Making hay out of grand deceit was second nature to Forepaugh, himself a scam artist par excellence who secured his initial capital buying up debilitated horses and selling them as freshly-minted to the Union army. When the circus Forepaugh built from his profits edged Barnum’s in popularity, he buttressed his fortune skimming the take from an elaborately-rigged pickpocketing scheme in which circus employees preyed upon paying customers.

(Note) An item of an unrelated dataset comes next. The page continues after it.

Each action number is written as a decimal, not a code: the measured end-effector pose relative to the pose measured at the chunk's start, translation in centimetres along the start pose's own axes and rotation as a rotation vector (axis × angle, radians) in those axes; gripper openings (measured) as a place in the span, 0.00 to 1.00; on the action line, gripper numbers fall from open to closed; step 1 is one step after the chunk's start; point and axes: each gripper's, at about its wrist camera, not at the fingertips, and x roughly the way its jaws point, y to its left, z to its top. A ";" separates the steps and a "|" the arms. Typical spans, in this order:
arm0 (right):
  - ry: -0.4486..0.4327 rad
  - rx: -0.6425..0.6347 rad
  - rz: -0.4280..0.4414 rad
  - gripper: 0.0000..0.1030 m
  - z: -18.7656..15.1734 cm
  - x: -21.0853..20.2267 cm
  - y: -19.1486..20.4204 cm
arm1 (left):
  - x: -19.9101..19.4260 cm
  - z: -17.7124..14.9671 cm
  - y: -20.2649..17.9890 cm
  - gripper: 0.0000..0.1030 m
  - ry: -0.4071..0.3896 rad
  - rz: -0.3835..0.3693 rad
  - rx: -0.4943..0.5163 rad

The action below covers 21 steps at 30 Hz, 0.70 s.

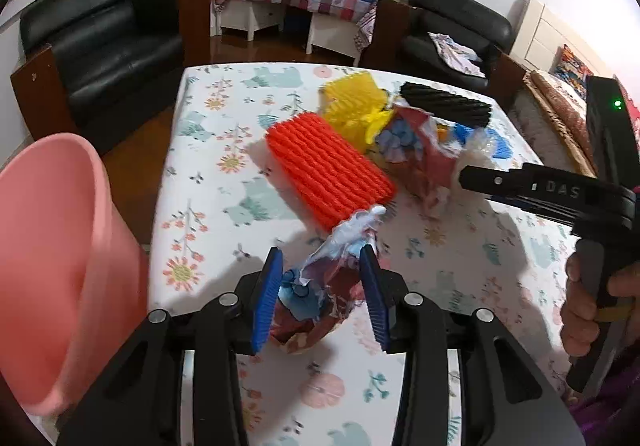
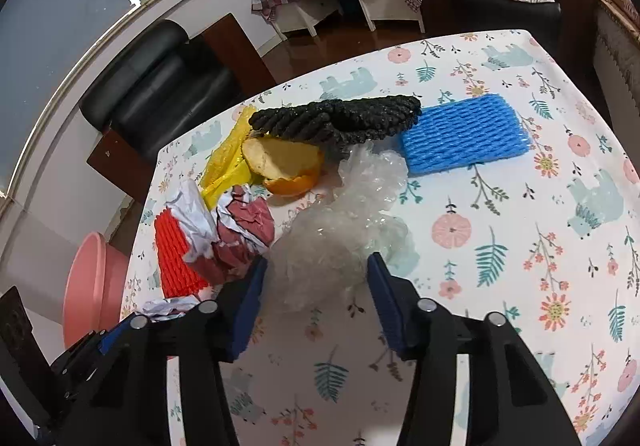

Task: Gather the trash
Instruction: 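Grasp the crumpled printed wrapper with the left tool while the right tool grasps the bubble-wrap bag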

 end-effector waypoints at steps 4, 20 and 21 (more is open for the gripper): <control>-0.007 -0.010 0.000 0.42 -0.3 -0.7 -0.5 | -0.3 -0.6 -1.2 0.33 -0.010 0.007 0.022; -0.045 -0.034 0.003 0.40 -3.0 -6.2 -2.9 | -5.1 -1.3 -3.5 0.06 -0.111 0.000 0.019; -0.047 -0.043 0.002 0.40 -3.2 -6.5 -2.8 | -5.5 -1.3 -3.5 0.06 -0.119 0.002 0.012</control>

The slanders and one-upmanship indulged by the two circus tycoons would be mirrored by Edison and Westinghouse in the competitive arena of electric power. When a study in using electricity for criminal executions favored Westinghouse’s system of alternating current over Edison’s direct current, Edison’s publicists endeavored to brand his rival as the Dr. Guillotin of the electric chair; at the same time, a dissimulating Edison made his lab available for macabre research on electricity as a death tool, using stray dogs as subjects.
The horror of those experiments, in which dozens of dogs (followed by two calves and a horse) were subjected to torturous fatal shocks, are relayed through actual journal entries whose deadpan lab-speak could move even the most canine-phobic of readers to gift their life savings to PETA.
For all its riveting anecdotes and eccentric period minutiae, the only section of “Topsy” that matches those journal outtakes for sheer emotional wallop is the opening chapter, in which Daly imagines with hauntingly sinuous prose how the titular elephant was captured in infancy and shipped to America. “She traveled in her solitude either between decks or deep in the hold, a dark, dank dungeon that rose and fell, leaving the baby without even the security of footing . . . . She would have been calling out to the mother from whom she had been fully weaned nearly six years too early, the mother whom she would never see again.”
Manipulative? Undeniably. But the manipulations are given heft by the author’s quiet outrage, which endows an off-the-radar circus story with the fatalistic gravitas of Aeschylus.